Members will note from the figures I gave earlier that the number of people aged 50 years or under living in residential aged care in the ACT is very low—four people currently—and this reflects the established commitment of our government to establish alternative options for people in the ACT with high and complex needs.

Last year Disability ACT established a supported accommodation service for young men with acquired brain injury. Of these men, one was residing in an aged care service and two were supported at home by ageing parents. The life experience by these men now will be vastly different from what they would have experienced in residential aged care.

Disability ACT also provides a number of services and supports to younger people with disabilities who would otherwise be at risk of entering residential aged care. This includes four households established within its individual support services specifically for people with high and complex needs.

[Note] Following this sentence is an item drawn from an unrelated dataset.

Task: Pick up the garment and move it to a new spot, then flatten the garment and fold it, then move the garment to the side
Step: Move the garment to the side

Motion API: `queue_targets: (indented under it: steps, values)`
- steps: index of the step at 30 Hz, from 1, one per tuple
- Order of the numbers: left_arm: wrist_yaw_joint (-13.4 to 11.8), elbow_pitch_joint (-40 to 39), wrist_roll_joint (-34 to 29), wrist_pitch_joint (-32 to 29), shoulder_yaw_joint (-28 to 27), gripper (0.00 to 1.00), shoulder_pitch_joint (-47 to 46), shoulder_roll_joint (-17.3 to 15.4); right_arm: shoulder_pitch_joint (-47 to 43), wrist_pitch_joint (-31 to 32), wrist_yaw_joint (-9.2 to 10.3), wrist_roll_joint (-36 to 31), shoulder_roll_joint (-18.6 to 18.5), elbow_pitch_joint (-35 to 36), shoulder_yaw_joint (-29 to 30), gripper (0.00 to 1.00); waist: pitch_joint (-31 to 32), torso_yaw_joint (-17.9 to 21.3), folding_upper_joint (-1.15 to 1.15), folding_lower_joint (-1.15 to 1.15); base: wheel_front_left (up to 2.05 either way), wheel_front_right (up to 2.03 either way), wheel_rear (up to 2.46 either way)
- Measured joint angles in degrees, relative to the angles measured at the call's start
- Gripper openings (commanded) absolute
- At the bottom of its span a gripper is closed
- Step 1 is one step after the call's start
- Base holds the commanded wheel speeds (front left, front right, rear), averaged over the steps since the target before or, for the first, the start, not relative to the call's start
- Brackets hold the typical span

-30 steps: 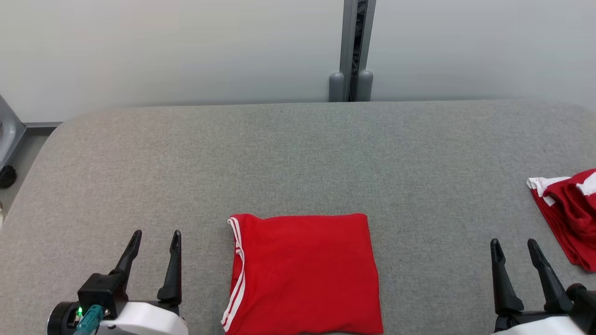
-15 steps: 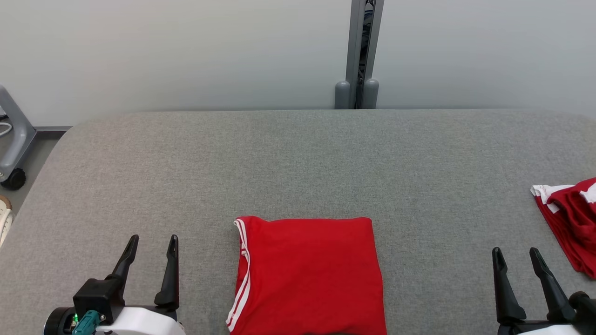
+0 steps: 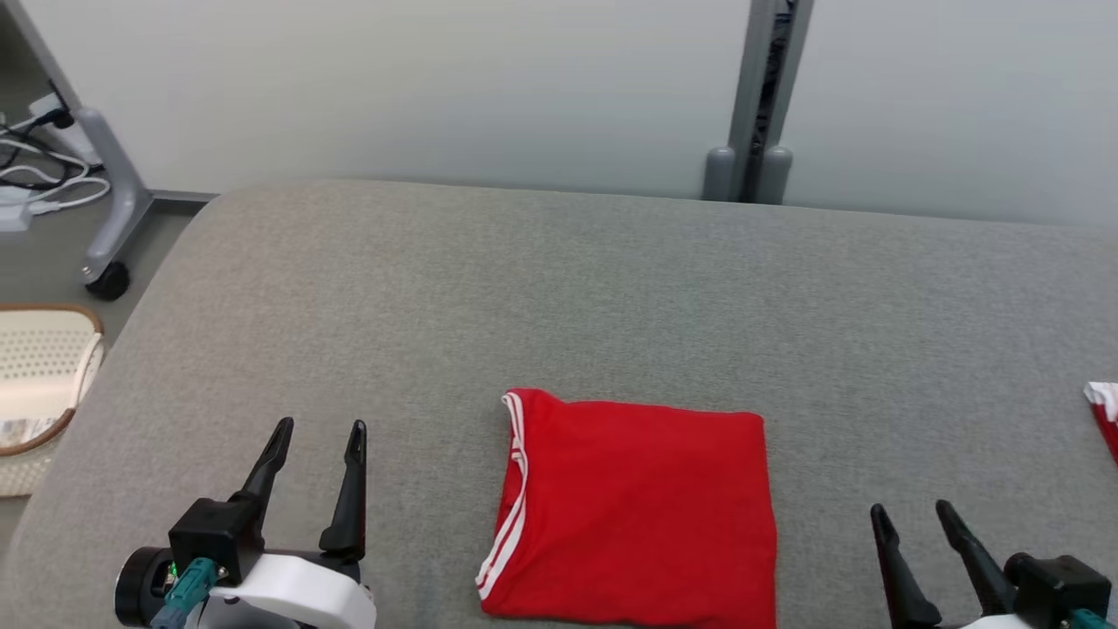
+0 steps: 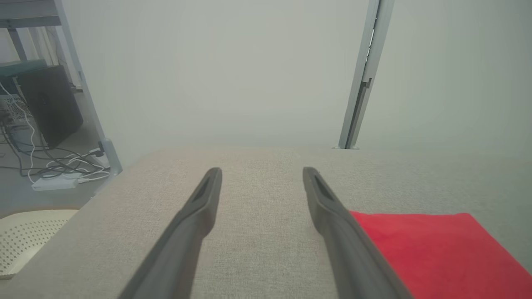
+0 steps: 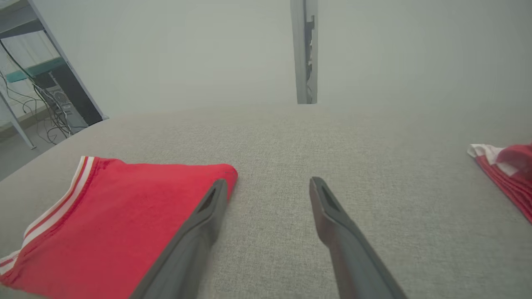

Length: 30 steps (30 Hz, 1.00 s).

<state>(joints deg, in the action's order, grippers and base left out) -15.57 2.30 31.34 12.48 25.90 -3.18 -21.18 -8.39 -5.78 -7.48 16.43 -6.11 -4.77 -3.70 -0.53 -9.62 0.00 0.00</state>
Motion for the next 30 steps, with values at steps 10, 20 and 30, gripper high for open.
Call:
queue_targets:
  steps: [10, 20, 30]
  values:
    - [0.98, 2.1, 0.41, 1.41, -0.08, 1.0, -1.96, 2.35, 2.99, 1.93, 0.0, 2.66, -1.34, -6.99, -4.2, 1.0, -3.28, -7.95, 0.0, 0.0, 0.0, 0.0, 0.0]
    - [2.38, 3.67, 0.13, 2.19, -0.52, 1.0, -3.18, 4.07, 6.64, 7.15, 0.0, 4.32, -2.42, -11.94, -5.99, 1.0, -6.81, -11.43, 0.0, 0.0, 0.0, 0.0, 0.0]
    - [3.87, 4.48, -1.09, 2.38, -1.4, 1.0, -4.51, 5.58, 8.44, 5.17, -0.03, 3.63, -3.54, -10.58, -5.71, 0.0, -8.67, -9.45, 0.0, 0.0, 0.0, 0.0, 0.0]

We also contribute $8.3 million annually through individual support packages to enable younger people to live within the community with the supports they need. I would also acknowledge the work of Centacare and Koomarri, which receive $1.3 million and $900,000 respectively to provide supported accommodation and therapeutic rehabilitation options to a further 20 younger people who would otherwise reside in aged care facilities.

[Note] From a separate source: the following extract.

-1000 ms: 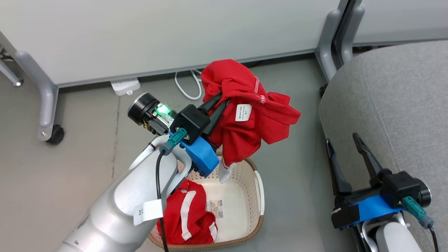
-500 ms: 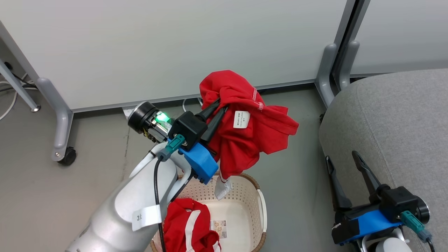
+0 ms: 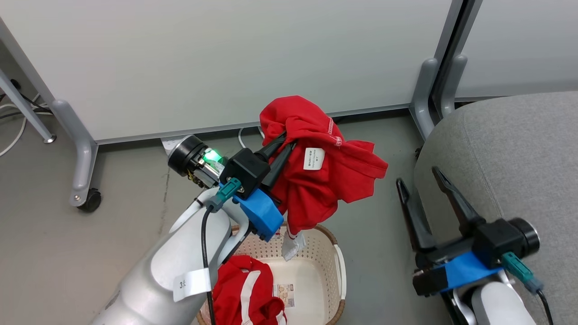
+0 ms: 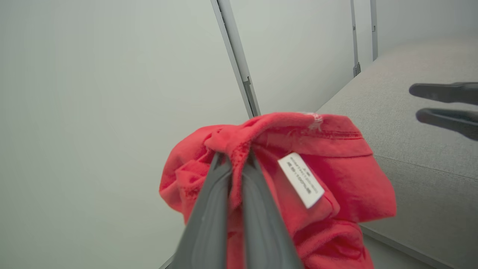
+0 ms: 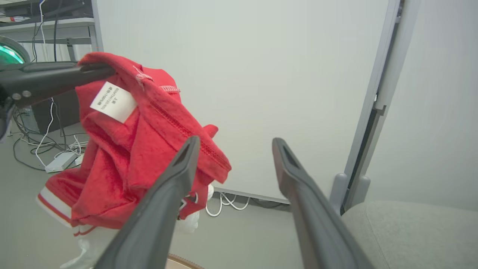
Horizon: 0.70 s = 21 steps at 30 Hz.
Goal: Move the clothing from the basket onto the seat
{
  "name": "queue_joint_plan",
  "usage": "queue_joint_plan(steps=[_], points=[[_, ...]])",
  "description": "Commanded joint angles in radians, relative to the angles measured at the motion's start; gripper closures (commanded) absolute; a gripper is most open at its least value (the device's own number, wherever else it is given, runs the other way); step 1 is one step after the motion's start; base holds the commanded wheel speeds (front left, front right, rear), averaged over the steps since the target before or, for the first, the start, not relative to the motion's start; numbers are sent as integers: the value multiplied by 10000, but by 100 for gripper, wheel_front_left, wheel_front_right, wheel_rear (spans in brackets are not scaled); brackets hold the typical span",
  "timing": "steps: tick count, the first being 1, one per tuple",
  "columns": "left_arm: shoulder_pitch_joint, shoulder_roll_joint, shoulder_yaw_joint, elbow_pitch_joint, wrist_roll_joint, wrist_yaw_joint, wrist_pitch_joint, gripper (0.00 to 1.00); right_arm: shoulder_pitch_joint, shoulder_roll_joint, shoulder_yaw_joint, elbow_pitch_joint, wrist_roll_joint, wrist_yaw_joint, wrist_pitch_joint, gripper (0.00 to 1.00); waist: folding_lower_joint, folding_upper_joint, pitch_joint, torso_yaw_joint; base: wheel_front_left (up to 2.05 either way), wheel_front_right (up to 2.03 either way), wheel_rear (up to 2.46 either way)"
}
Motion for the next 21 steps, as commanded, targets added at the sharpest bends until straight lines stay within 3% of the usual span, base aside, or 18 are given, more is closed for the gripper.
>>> queue_joint_plan(steps=[1, 11, 21], points=[[47, 0, 37, -11, 51, -42, -48, 100, -287, -126, 168, -80, -31, 1, -35, 0, 1, -1, 36, 1, 0, 0, 0], [-131, -159, -27, -58, 167, -77, -49, 100, -1902, -522, 1746, 290, 30, 1, -36, 0, 1, -1, 212, 88, 0, 0, 0], [-146, -331, -211, -219, 338, -60, -48, 100, -3013, -685, 2653, 1879, 81, 1, -35, 0, 1, -1, 405, 317, 0, 0, 0]])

Clearly, there is more to be done to ensure our capacity to continue to meet the needs of younger people with high and complex clinical needs at risk of entering the aged care system in the future. The new young people in residential aged care program provides the impetus for this work, and I know that across government agencies responsible for disability services and health care, including community care, aged care and rehab, are now working together to develop alternative pathways to residential aged care admission for people in these categories. I commend this bilateral funding agreement with the Australian government to the Assembly.


Mr Hargreaves presented the following paper:

National Environment Protection Council Act, pursuant to subsection 23(3)—National Environment Protection Council—annual report 2005-2006.